I hurry towards the front door and step outside and into the busy street, suddenly incredibly uncomfortable as many eyes fall on me just as my adoptive mother screams from the other side of the line.

'Excuse me?! How dare you! We did our best so that you would be successful, and you spit on our effort by ignoring years of us paying for your tuition, your living expenses, we took care of everything so that you would get a good job but you just had to shit in our hands once you were done!'.

"Yeah, and it never crossed your mind to wonder why, did it? You sent me to live alone when I was a teen, you refused to let me come back home, not even once have I seen your faces ever since I left, all I get from you are these fucking conversations and your money!

You paid for it all, but I used of my sanity in trying to please you as best as I could! Those are years I lost studying for something I despise just because I was hoping for you to at least show up for the graduation, but no! All I got was a stupid card with a coupon for a stupid restaurant where I would eat alone!

The only reason I gave up trying is because I know that you're never going to be happy with what I give you!" I shout back, fists clenched tightly as I finally let out the truth of how I feel to her, the stings that pierces through my palms not enough to take over the pain that my heart currently experiences.

'Had I known that you would be such an ungrateful child, we would've never adopted you'.

I crouch on the ground, warm tears now freely falling down my cheeks, heart crumbling into pieces.
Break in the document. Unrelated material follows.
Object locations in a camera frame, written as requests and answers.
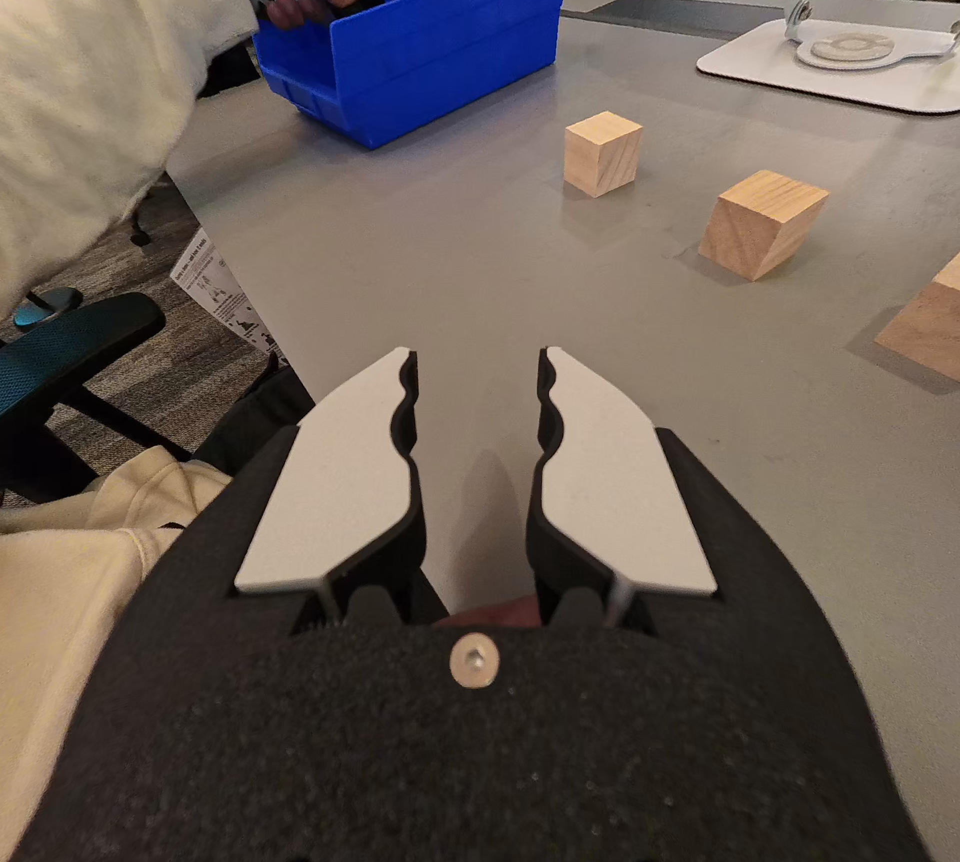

"And I wish you'd never adopted me. You took so much away from me, mom, do you know that? Do you realize that I had no childhood because of you?" I ask her, voice wobbling as it tries to slip through my squeezed throat, but she simply huffs.

'We took so much from you? We put our hopes in you! You're the one who let us down. If we'd known about your heritage, this could've all been avoided, we simply kept going because of those damned pills'.

What? My heritage? What about the pills?

"What are you talking about? What heritage? What the heck are those pills for?" I ask her, but she again, completely ignores my question before ordering something from me, as she always does.

'Just make sure you stay away from wolves, it's important, do at least that if you still have the slightest sense of remorse towards us'.

I snicker, a hand going to wipe my cheeks in anger, a sob building up in my throat, I hate this.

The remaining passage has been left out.